I hear it all the time, “I would eat better, but I just don’t have time to prepare that kind of food”. My answer, if you have half an hour to surf the net, you have the time to make healthy wholesome food for yourself. Besides, cooking is fun! Allowing ourselves to be in touch with the process of preparing our food brings out the nurturer in us, the passionate creative soul within. Sometimes all you need is a few tricks and tips in your tool box to be successful in your plant based kitchen.
1. Cook your beans in large batches! Beans are an excellent source of protein and complex carbohydrates. Store bought canned beans are pressure cooked in the tin can they come in, leaching toxins into what would be a healthy choice. Buying dry beans is very affordable and cooking them yourself is so easy. Just soak in cold water overnight, strain, refill with clean water and cook for about an hour. When you cook a large batch just break them down into 2 or 4 cup freezer packs. Just pull out a pack when you need some for a salad, quick stir fry, for veggie burgers.2. Keep frozen fruit on hand at all times! Smoothies are a healthy and a supereasy snack with minimum clean up. Packed with nutrients, antioxidants and fiber they keep you feeling full longer helping you meet your health goals. Bananas are one of the most affordable fruits, freeze up bags of banana chunks. Throw in a handful of berries, or pineapple chunks with your bananas in your blender and you are in business!! Blend with apple cider or nut milk. Smoothies keep for 24 hours in an airtight container in the refrigerator.
3. Make your own trail mix! The bags you see in the store are way overpriced! You are paying for all their market research and branding. Forget that! A stroll through the bulk section of your local natural food store can produce a much fresher, more cost effective result. Purchase some almonds, walnuts, dried mixed fruit, coconut, pick up a bag of dark chocolate chips.
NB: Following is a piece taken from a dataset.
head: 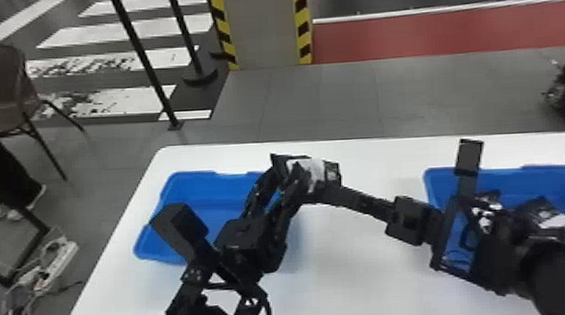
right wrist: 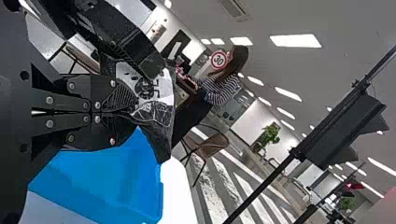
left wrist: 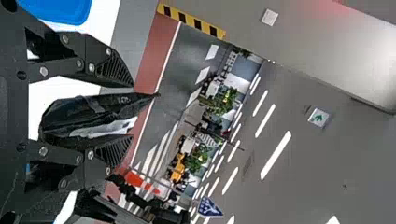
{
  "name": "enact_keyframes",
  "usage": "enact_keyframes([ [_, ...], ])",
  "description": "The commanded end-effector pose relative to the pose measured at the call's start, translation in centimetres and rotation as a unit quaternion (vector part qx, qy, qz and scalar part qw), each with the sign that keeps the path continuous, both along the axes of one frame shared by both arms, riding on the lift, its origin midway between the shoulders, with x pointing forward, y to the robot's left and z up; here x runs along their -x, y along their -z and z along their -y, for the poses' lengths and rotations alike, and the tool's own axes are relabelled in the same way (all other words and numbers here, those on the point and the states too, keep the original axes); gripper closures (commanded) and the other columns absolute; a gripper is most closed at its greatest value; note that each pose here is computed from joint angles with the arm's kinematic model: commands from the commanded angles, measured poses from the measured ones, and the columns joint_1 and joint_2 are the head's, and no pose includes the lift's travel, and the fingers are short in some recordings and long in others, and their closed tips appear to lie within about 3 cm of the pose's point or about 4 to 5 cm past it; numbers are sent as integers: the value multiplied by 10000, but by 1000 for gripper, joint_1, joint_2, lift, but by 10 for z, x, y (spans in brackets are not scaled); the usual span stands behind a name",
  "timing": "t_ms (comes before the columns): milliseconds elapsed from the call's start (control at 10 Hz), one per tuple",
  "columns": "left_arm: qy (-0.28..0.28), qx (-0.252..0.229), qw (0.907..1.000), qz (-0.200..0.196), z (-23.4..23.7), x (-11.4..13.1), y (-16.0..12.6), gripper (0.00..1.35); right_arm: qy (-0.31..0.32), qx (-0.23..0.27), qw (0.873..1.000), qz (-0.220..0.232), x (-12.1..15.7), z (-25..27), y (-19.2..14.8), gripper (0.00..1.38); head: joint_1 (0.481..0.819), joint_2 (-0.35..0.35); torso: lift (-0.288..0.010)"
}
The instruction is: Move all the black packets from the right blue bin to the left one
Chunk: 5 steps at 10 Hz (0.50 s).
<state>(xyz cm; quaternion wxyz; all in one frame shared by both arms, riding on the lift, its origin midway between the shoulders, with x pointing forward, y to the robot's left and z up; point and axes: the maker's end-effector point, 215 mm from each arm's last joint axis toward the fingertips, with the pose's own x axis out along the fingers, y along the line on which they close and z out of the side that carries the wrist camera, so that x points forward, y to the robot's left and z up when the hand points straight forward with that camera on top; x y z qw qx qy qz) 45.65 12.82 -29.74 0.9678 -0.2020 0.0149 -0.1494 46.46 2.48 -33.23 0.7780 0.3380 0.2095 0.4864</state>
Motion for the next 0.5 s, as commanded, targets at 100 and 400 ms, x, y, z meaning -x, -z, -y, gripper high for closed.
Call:
enact_keyframes([
  [100,-41,31,10000,44,-3,-1,-3,1223,75,-25,10000,53,-9,3,-2,1159,695,184,-110],
  [400,-191,134,9995,231,-12,-2,-15,1222,304,-53,9990,308,-25,10,-11,782,695,182,-110],
])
Mix all these together and portion into snack packs and you have easy to grab healthy snacks.
4. Make your own flaxers! Making your own flax crackers is so easy, all you need is a dehydrator. Just soak your whole flax seeds, gold or brown, in water for 3 hours. Strain and rinse. Season with pizza seasoning, Rosemary, dill, or just sea salt. Spread out 1/4 inch thick on the teleflex liner and dehydrate until crispy. 18 hours. Break into rustic crackers. They hold up to even the thickest of dips!!
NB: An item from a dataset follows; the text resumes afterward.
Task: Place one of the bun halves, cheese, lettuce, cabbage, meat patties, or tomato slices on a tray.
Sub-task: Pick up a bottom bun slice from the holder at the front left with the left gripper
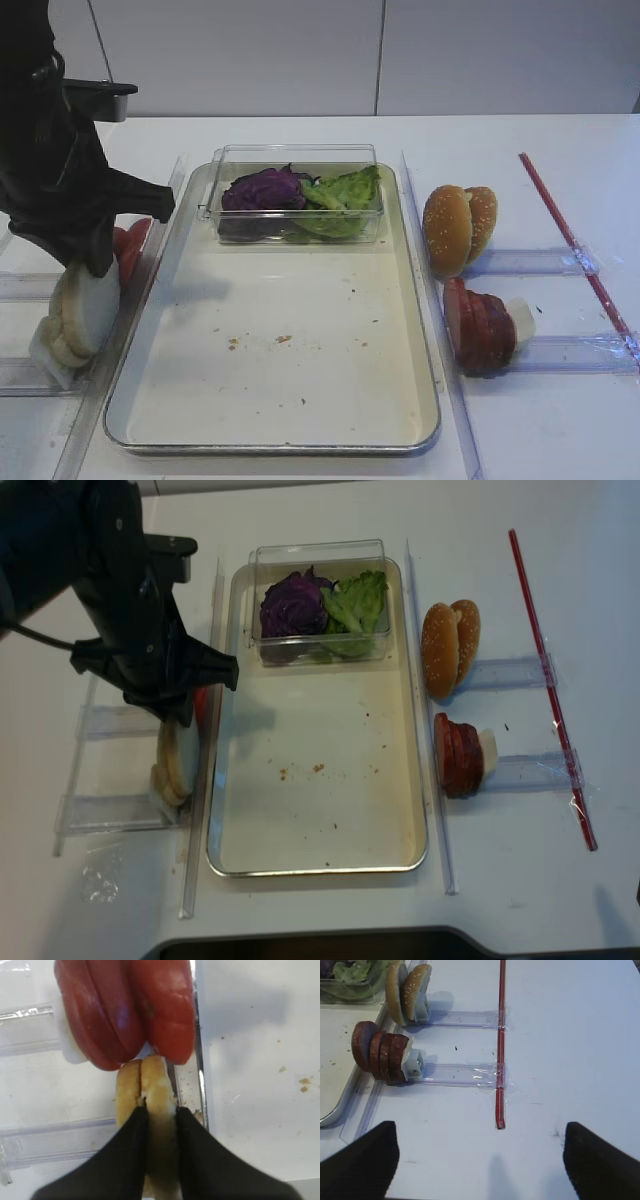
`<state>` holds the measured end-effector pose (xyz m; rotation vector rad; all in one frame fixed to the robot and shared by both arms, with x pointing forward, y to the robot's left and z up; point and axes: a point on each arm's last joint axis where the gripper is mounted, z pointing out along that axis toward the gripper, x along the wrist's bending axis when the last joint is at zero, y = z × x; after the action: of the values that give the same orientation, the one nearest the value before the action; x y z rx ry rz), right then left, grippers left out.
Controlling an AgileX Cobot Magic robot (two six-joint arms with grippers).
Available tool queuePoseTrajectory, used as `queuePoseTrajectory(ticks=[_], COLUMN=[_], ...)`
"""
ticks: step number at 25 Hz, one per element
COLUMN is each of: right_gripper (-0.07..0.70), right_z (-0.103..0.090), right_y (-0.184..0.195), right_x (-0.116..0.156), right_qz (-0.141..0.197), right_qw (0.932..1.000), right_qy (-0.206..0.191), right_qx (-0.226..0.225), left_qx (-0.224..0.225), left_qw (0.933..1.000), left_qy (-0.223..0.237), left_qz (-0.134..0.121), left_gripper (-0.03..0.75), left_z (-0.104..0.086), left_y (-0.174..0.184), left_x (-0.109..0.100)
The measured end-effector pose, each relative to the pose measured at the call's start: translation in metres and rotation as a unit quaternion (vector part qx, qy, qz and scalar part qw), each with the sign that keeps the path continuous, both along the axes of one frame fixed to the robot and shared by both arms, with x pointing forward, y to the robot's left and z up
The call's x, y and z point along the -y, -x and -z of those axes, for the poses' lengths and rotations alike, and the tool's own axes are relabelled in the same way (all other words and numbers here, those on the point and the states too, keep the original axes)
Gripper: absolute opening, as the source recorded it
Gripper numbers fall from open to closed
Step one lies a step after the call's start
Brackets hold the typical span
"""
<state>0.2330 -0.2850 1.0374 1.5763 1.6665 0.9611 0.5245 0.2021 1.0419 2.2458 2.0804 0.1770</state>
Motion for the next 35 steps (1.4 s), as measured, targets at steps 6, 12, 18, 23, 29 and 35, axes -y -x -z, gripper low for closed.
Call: queuePoseTrajectory(ticks=[6, 12, 18, 23, 29, 35], right_gripper=[0.687, 0.687, 0.687, 0.687, 0.687, 0.687], right_z=[0.000, 0.000, 0.000, 0.000, 0.000, 0.000], right_y=[0.000, 0.000, 0.000, 0.000, 0.000, 0.000], right_x=[0.000, 0.000, 0.000, 0.000, 0.000, 0.000], right_qz=[0.000, 0.000, 0.000, 0.000, 0.000, 0.000], right_qw=[1.0000, 1.0000, 1.0000, 1.0000, 1.0000, 1.0000], right_qy=[0.000, 0.000, 0.000, 0.000, 0.000, 0.000], right_qx=[0.000, 0.000, 0.000, 0.000, 0.000, 0.000], left_qx=[-0.002, -0.004, 0.008, 0.016, 0.026, 0.041], left_qw=[1.0000, 1.0000, 1.0000, 0.9998, 0.9996, 0.9990], left_qy=[-0.001, -0.002, 0.003, 0.008, 0.011, 0.019], left_qz=[0.000, -0.001, -0.001, -0.003, -0.003, -0.004], left_gripper=[0.118, 0.109, 0.105, 0.104, 0.104, 0.103], left_z=[0.000, -0.002, -0.014, -0.023, -0.030, -0.040], left_y=[0.000, 0.002, 0.009, 0.016, 0.018, 0.024], left_x=[0.000, -0.001, -0.003, -0.006, -0.007, -0.008])
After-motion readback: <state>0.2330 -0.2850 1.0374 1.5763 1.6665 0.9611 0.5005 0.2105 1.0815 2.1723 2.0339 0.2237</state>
5. Soup! It does a body good. It true, warm brothy veggie soups work wonders for your immune system. Soup is easy to make, you can use up any leftover veggies. Add some lentils, beans, or rice and you have a complete meal. Make a big batch and eat it over the week for lunch, or a quick dinner with a big salad.
6. Make your own drinks! Fresh pure water should always be a priority drink, but plain water can get boring. The drinks that line the shelves of grocery stores are very often high in processed sugar, corn syrup, and artificial sweeteners, color and flavor. Not a good choice if you are making your health your priority. Making your own ice tea, or maple lemonade is easy and costs only pennies to make. Using hibiscus flowers, chamomile, rose buds, and lemon verbena adds color and flavor to basics ice tea recipes. Use maple syrup in recipes as an antioxidant packed natural sweetener.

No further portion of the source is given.